Taking Taxi rank location data for Johannesburg, South Africa and clustering them geographically optimally, so that we can build service stations for all taxi ranks in that cluster.
Pre-requisites To be able to understand to understand the code and perform the task, a basic knowledge of the following topics is assumed.
- Basic Matplotlib skills for plotting 2-D data clearly.
- Basic understanding of Pandas and how to use it for data manipulation.
- The basic concepts behind clustering algorithms. We will be working with K-Means, DBSCAN and HDBSCAN.
Outline
We will divide the project into 7 parts.
- Exploratory Data Analysis: Do some data cleaning and initial visualizations to get a sense of the data.
- Visualizing Geographical Data: Plot the data onto a geospatial map.

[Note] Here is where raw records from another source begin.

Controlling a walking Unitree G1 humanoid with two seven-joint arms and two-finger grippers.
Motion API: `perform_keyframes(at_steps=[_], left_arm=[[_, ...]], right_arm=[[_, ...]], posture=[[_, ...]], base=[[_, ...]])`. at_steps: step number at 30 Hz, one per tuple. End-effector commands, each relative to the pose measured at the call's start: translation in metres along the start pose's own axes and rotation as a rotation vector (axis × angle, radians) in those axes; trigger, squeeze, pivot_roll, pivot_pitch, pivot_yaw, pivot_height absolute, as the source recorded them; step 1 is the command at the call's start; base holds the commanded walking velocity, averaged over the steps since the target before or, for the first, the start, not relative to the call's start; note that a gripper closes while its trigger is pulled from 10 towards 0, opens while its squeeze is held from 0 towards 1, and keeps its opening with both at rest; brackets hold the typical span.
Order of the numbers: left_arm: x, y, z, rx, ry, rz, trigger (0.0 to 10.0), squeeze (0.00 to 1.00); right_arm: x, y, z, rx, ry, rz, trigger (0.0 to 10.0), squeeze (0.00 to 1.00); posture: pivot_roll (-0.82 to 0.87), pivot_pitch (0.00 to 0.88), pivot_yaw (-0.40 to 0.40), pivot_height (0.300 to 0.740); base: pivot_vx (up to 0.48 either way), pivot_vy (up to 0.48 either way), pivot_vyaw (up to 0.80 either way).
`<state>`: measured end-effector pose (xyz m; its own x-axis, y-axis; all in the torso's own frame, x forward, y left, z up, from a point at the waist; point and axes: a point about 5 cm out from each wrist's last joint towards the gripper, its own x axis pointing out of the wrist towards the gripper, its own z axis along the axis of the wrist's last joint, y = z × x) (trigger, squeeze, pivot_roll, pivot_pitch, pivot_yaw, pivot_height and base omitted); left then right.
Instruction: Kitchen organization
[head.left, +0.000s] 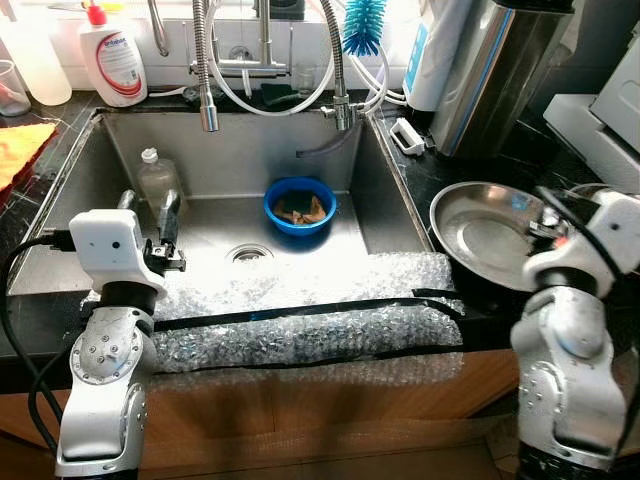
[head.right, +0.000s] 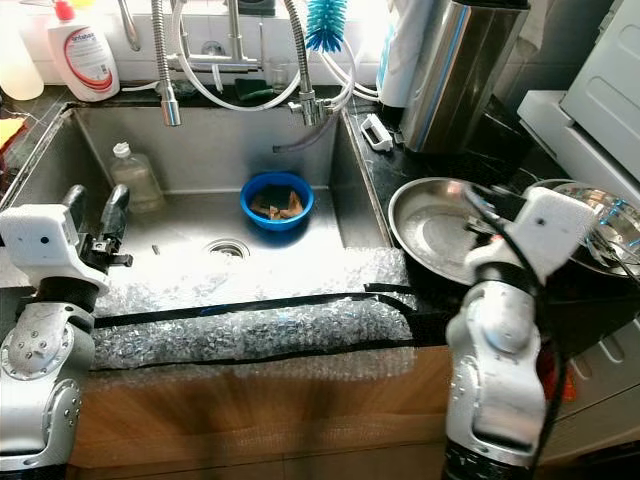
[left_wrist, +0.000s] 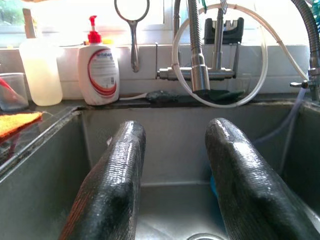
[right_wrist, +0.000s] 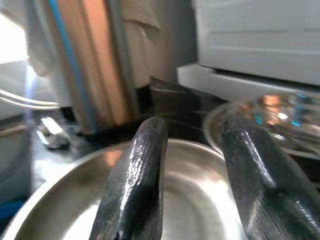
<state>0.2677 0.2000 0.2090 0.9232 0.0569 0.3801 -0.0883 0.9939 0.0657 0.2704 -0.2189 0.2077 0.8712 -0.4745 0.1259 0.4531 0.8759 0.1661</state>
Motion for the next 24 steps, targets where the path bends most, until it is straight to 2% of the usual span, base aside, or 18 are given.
perform_keyframes(at_steps=[1,5,12,14,15,16,24], left_arm=[[0.001,-0.001,0.004,0.005,-0.023,-0.016,10.0,0.00],[0.002,-0.002,0.004,0.004,-0.026,-0.017,10.0,0.00],[0.003,-0.002,0.004,0.003,-0.031,-0.017,10.0,0.00],[0.004,-0.002,0.004,0.004,-0.032,-0.017,10.0,0.00],[0.004,-0.002,0.004,0.004,-0.032,-0.016,10.0,0.00],[0.004,-0.003,0.004,0.004,-0.032,-0.016,10.0,0.00],[0.004,-0.003,0.005,0.006,-0.038,-0.015,10.0,0.00]], right_arm=[[-0.002,-0.015,0.002,-0.005,0.012,-0.059,10.0,1.00],[-0.007,-0.027,-0.002,0.018,0.061,-0.098,10.0,1.00],[-0.009,-0.027,0.005,0.048,0.055,-0.088,10.0,1.00],[-0.009,-0.028,0.002,0.080,0.082,-0.096,10.0,0.99],[-0.009,-0.029,-0.001,0.119,0.103,-0.099,10.0,0.19],[-0.009,-0.029,-0.002,0.132,0.112,-0.103,10.0,0.00],[-0.007,-0.032,-0.009,0.231,0.171,-0.138,10.0,0.00]], posture=[[0.02,0.123,-0.067,0.740],[0.01,0.121,-0.064,0.740],[0.02,0.127,-0.068,0.740],[0.01,0.128,-0.068,0.740],[0.01,0.128,-0.068,0.740],[0.01,0.129,-0.069,0.740],[0.02,0.129,-0.073,0.740]], base=[[0.000,0.000,0.00],[0.000,0.000,0.00],[0.000,0.000,0.00],[0.000,0.000,0.00],[0.000,0.000,0.00],[0.000,0.000,0.00],[0.000,0.000,0.00]])
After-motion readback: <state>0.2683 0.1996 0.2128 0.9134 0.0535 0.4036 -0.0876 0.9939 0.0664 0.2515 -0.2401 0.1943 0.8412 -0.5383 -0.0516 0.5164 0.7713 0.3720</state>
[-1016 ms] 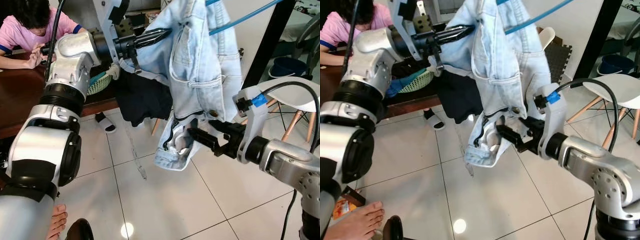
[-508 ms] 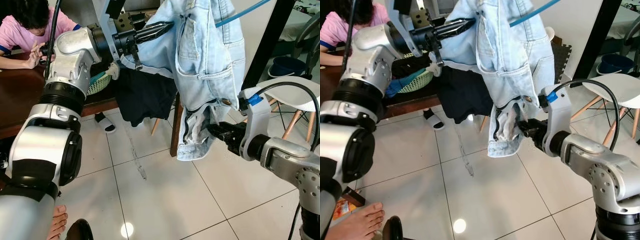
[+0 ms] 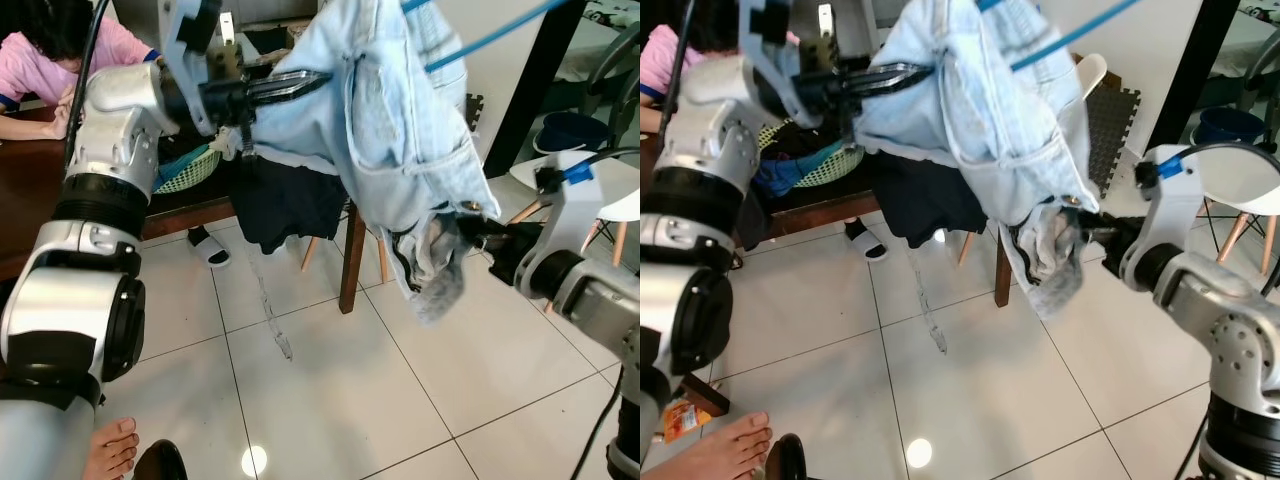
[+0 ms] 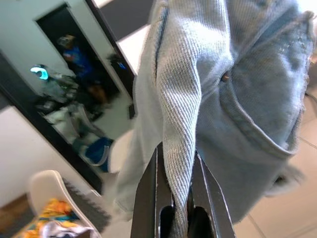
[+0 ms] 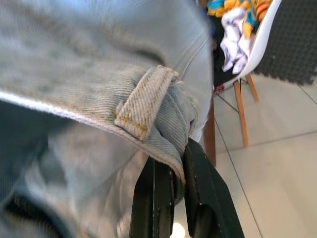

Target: Hang hanger

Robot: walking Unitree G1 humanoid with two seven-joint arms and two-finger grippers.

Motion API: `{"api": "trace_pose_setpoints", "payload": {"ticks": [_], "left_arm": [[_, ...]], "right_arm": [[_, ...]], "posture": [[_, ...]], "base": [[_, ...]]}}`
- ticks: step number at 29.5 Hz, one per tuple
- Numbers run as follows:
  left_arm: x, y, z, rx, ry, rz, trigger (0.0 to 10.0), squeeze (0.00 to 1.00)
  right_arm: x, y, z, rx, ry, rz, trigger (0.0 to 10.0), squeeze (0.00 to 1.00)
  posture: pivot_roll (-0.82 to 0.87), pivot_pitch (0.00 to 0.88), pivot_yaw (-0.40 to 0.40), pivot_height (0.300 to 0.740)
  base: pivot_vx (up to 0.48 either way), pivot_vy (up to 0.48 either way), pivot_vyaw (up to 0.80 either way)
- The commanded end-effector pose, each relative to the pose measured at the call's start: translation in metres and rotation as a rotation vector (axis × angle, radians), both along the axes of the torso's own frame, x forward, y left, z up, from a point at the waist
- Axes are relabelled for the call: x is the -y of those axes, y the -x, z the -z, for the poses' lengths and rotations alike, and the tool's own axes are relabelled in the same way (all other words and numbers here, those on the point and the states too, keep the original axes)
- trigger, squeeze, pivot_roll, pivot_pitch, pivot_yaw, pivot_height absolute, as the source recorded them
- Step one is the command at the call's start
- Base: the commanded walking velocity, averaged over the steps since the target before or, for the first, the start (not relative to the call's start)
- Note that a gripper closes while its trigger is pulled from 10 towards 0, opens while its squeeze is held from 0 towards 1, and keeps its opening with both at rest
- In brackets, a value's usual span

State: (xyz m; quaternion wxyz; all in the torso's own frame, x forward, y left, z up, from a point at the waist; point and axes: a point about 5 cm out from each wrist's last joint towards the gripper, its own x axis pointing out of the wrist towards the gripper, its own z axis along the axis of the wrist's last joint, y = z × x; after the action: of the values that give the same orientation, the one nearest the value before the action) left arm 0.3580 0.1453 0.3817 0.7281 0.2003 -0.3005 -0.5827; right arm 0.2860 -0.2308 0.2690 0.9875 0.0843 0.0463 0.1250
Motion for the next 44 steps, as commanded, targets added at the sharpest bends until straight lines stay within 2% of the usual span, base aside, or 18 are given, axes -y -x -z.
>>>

Will use the folium library for this.
- Clustering Strength / Performance Metric: Work with dummy data to understand how clustering (K-Means) works. Will explore the influence of number of clusters on performance.
- K-Means Clustering: Clustering data using K-Means and evaluating the clusters formed.
- DBSCAN: Density-Based Spatial Clustering of Applications with Noise.
- HDBSCAN: Hierarchal Density-Based Spatial Clustering of Applications with Noise.
- Addressing Outliers: Address outliers from HDBSCAN (also called as singletons) and see how we can assign them.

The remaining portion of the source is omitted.